Mohon tunggu...
atanera de gonsi
atanera de gonsi Mohon Tunggu... Guru - Guru

Menyanyi

Selanjutnya

Tutup

Pendidikan Pilihan

Menjadi Guru di Kampung, Secuil Cerita

22 November 2023   17:24 Diperbarui: 22 November 2023   17:30 190
+
Laporkan Konten
Laporkan Akun
Kompasiana adalah platform blog. Konten ini menjadi tanggung jawab bloger dan tidak mewakili pandangan redaksi Kompas.
Lihat foto
Pendidikan. Sumber ilustrasi: PEXELS/McElspeth

Artikel ditulis oleh Sirilus Gonsi

Saya adalah seorang guru yang mengajar sejak tahun 2010. Saya mengajar berawal dari kurangnya jumlah guru yang mengajar di kampungku saat itu. Tahun 2010, saya belum diwisuda, tetapi saya sudah menempuh pendidikan sarjana dan menunggu diwisuda tahun 2011. Saya diminta untuk mengajar di sekolah dasar saat itu, padahal latar belakang pendidikanku bukan ilmu keguruan sekolah dasar, melainkan ilmu filsafat.

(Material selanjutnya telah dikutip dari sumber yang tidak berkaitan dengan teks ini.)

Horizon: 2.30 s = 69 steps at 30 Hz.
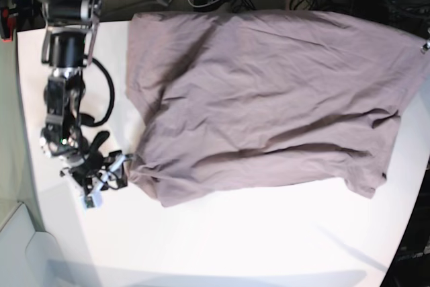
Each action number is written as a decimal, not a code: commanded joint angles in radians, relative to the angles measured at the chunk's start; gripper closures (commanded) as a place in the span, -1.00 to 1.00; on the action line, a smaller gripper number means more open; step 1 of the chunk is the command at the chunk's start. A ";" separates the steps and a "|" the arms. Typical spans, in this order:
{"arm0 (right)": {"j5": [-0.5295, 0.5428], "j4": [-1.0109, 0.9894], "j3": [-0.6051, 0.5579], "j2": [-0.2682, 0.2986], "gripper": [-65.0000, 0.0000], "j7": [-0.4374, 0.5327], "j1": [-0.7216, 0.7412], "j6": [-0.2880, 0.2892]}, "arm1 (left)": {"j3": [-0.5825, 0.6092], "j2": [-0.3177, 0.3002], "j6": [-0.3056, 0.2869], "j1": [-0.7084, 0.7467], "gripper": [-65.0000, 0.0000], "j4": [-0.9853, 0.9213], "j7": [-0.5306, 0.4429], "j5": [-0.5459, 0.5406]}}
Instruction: Layout the t-shirt on the table in an organized manner, then fold the t-shirt properly
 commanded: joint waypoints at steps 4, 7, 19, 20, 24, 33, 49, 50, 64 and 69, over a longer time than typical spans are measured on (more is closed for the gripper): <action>0.017 -0.152 -0.005 0.006 0.07 0.025 0.133 0.002 | -0.004 -0.021 -0.002 -0.001 0.99 0.018 -0.025 -0.018; 0.017 -0.239 -0.006 0.006 0.07 0.025 0.185 0.005 | -0.004 -0.021 -0.002 0.001 0.99 0.018 -0.025 -0.018; 0.015 -0.271 -0.095 -0.011 0.07 0.027 0.173 0.051 | -0.004 -0.015 -0.002 0.019 0.99 0.018 -0.025 -0.018; 0.015 -0.271 -0.101 -0.017 0.07 0.027 0.171 0.051 | -0.004 -0.015 -0.002 0.019 0.99 0.018 -0.025 -0.018; 0.015 -0.273 -0.112 -0.023 0.06 0.027 0.168 0.051 | -0.004 -0.015 -0.002 0.019 0.99 0.018 -0.025 -0.018; 0.015 -0.383 -0.110 -0.025 0.06 0.103 0.178 0.051 | -0.001 -0.013 -0.002 0.019 0.99 0.018 -0.025 -0.018; 0.015 -0.495 -0.135 -0.031 1.00 0.196 0.221 0.049 | 0.000 -0.012 -0.002 0.019 0.99 0.016 -0.025 -0.019; 0.015 -0.494 -0.135 -0.026 1.00 0.196 0.234 0.049 | -0.001 -0.012 -0.002 0.019 0.99 0.016 -0.025 -0.019; 0.015 -0.494 -0.133 0.020 1.00 0.196 0.477 0.049 | -0.004 0.007 -0.002 0.034 0.99 0.018 -0.025 -0.019; 0.015 -0.494 -0.133 0.018 1.00 0.196 0.518 0.049 | -0.004 0.007 -0.002 0.031 0.99 0.018 -0.025 -0.019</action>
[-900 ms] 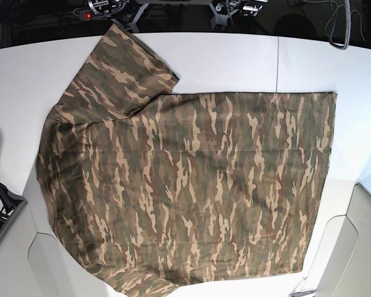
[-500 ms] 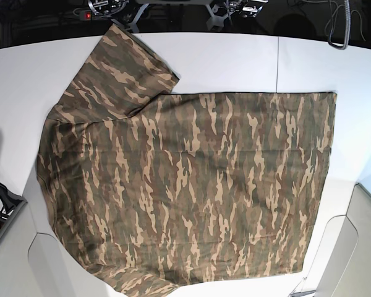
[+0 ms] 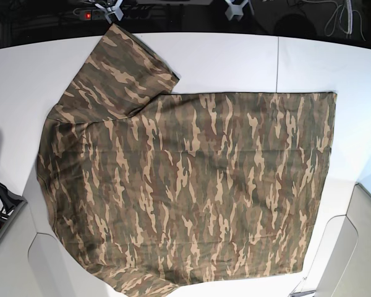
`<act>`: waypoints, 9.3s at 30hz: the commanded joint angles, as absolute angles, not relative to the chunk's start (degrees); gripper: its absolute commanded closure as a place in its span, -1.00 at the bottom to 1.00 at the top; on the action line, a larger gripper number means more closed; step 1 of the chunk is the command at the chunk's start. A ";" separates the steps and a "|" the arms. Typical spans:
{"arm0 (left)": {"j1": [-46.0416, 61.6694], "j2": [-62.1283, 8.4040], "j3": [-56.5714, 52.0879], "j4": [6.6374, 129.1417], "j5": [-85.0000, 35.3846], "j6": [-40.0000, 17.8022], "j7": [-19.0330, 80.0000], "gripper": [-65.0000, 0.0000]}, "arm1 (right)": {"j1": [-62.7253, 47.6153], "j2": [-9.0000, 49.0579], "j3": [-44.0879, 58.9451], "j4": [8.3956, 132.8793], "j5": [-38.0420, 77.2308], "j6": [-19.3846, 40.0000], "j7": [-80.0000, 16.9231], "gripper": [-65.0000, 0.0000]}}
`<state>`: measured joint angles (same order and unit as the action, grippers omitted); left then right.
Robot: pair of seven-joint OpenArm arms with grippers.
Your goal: Fold the T-shirt properly
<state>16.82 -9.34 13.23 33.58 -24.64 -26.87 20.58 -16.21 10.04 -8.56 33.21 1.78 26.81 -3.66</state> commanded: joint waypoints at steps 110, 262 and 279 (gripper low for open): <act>16.51 -30.00 -23.20 71.26 -49.06 -34.96 44.97 -0.45 | -29.87 8.05 16.75 100.97 40.88 27.24 -44.75 0.13; -9.98 -24.73 -32.23 62.83 -35.09 -32.34 37.52 -0.46 | 19.79 14.55 37.93 62.94 24.51 30.52 -36.29 -0.19; -9.19 -22.70 -32.23 55.86 -30.81 -28.45 29.04 -0.46 | 20.18 13.26 34.94 52.62 24.47 28.69 -29.28 -0.19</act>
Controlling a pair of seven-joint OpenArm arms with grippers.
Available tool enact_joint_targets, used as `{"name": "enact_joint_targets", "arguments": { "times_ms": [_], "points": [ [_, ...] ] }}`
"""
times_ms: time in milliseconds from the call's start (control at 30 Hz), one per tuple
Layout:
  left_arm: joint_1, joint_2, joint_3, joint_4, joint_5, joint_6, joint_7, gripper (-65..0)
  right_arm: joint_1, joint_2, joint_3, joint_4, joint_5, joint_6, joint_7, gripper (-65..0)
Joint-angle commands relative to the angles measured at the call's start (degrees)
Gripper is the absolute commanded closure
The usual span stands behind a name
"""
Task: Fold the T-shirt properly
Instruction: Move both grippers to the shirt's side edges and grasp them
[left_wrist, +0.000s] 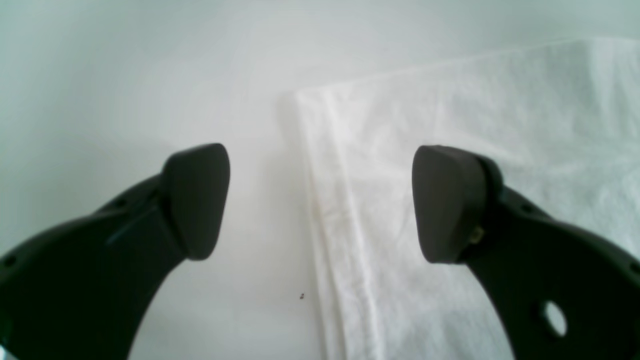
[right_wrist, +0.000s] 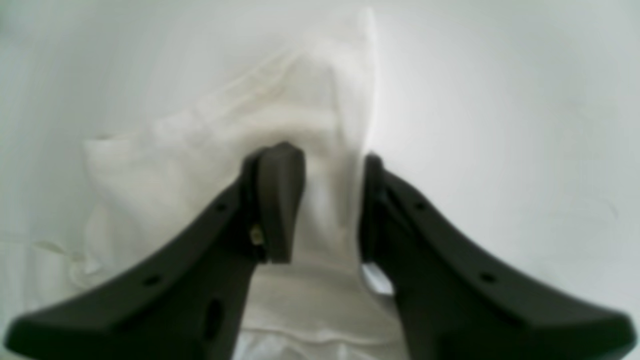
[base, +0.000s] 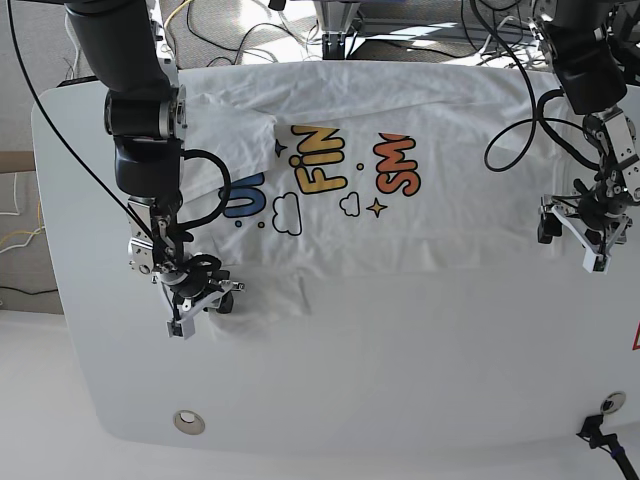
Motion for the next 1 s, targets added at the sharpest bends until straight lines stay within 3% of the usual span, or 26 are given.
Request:
{"name": "enact_joint_targets", "arguments": {
  "times_ms": [0,33,200,367,633,967],
  "points": [
    [-1.1,-1.1,-0.3,0.9,-0.6,0.0,-1.2,-54.1,1.5,0.2,0.0,0.5,0.3,0.3,-0.7,-5.7],
    [-1.2,-1.1,-0.3,0.9,-0.6,0.0,-1.2,-54.1,1.5,0.3,0.0,0.5,0.3,0.2,-0.7,0.0],
    [-1.7,-0.8,0.0,0.6,-0.5,0.1,-1.2,-54.1,1.5,0.7,0.0,0.5,0.3,0.2,-0.7,0.0],
    [-5.0,-0.8,5.5,-4.5,-0.6,0.3,-1.3,-54.1,1.4,0.6,0.0,0.5,0.3,0.2,-0.7,0.0],
    [-8.5,-0.9,5.7,-15.9,-0.5,0.5,-7.8,-54.1,1.2,0.6,0.0,0.5,0.3,0.3,-0.7,0.0],
    [-6.8,-2.6,5.1,-9.7,-0.6,0.5,-9.2,-54.1,-0.2,0.7,0.0,2.2,0.3,0.3,-0.7,0.0]
  ]
}}
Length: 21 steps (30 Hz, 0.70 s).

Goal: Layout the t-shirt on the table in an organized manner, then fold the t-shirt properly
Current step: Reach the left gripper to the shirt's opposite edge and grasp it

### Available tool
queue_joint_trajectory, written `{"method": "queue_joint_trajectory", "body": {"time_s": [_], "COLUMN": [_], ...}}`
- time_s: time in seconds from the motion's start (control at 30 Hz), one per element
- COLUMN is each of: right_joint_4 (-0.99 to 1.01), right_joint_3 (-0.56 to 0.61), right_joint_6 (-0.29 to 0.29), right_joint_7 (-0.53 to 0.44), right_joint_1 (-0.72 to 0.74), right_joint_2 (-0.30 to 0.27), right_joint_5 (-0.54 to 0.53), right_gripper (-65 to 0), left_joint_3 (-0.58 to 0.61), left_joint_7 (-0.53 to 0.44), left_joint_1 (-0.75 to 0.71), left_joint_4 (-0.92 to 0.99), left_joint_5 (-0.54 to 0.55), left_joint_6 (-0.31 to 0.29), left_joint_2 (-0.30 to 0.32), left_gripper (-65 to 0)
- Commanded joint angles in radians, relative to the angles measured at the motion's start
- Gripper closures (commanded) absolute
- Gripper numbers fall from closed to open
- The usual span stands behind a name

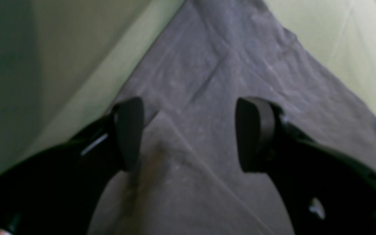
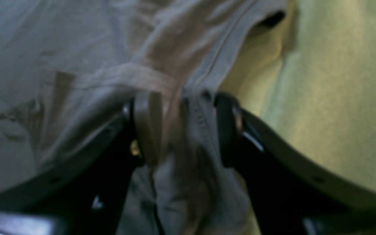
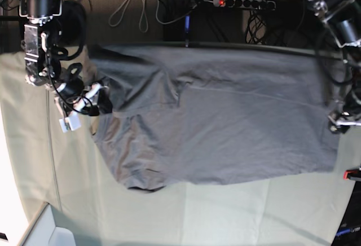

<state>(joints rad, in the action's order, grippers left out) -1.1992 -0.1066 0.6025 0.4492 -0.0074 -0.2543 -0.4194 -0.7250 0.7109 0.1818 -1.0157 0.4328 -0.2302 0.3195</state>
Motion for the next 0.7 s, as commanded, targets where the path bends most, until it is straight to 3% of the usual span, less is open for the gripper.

Atas berbagai pertimbangan akupun menerima tawaran untuk mengajar siswa Sekolah Dasar, tepatnya di Sekolah Dasar Katolik Tueng, Kecamatan Kuwus Barat Kabupaten Manggarai Barat, Provinsi Nusa Tenggara Timur.

Sejak saat itu, akupun berprofesi sebagai guru dan mendapatkan nomor unik pendidik dan tenaga kependidikan. Hari-hari aku lalui menjadi guru. Di sekolah saya dipercayakan untuk mengajar bahasa indonesia, seni budaya dan keterampilan, penjaskes, matematika, bahasa inggris dan pelajaran agama katolik. Tiap hari saya mengajar dengan total jam mengajar kurang lebih 32 jam perminggu.

Bagiku menjadi guru saat itu adalah sebuah pengalaman baru. Pepatah mengatakan bahwa eksperience is the best teacher artinya pengalaman adalah guru yang terbaik. Pepatah ini menguatkan saya terhadap pilihan menjadi guru. Pengalaman mengajar ini memberikan banyak pengetahuan, dan berbagai cerita dalam diriku.

Sesuai roster  saya mengajar bahasa indonesia di kelas tiga . Seturut roster dan himbauan kurikulum berbasis kompetensi saat itu, sayapun mengajar. Apa yang saya temukan di kelas berbeda dengan himbauan kurikulum, sebab pelajaran bahasa indonesia untuk konteks  sekolah kami saat itu adalah selain melatih untuk membaca lancar juga melatih supaya anak-anak terbiasa berkomunikasi menggunakan bahasa indonesia. Jadi pelajaran bahasa indonesia lebih banyak digunakan untuk berlatih berbahasa indonesia, bahkan menerjemahkan bahasa daerah (Manggarai-Kolang) ke bahasa Indonesia. Hal ini dilakukan karena  peserta didik selalu menggunakan bahasa daerah. Keseharian mereka di rumah dan di kampung berkomunikasi menggunakan bahasa daerah, jarang mereka berkomunikasi bahasa indonesia, bahkan tidak pernah di keluarga bertutur menggunakan bahasa indonesia.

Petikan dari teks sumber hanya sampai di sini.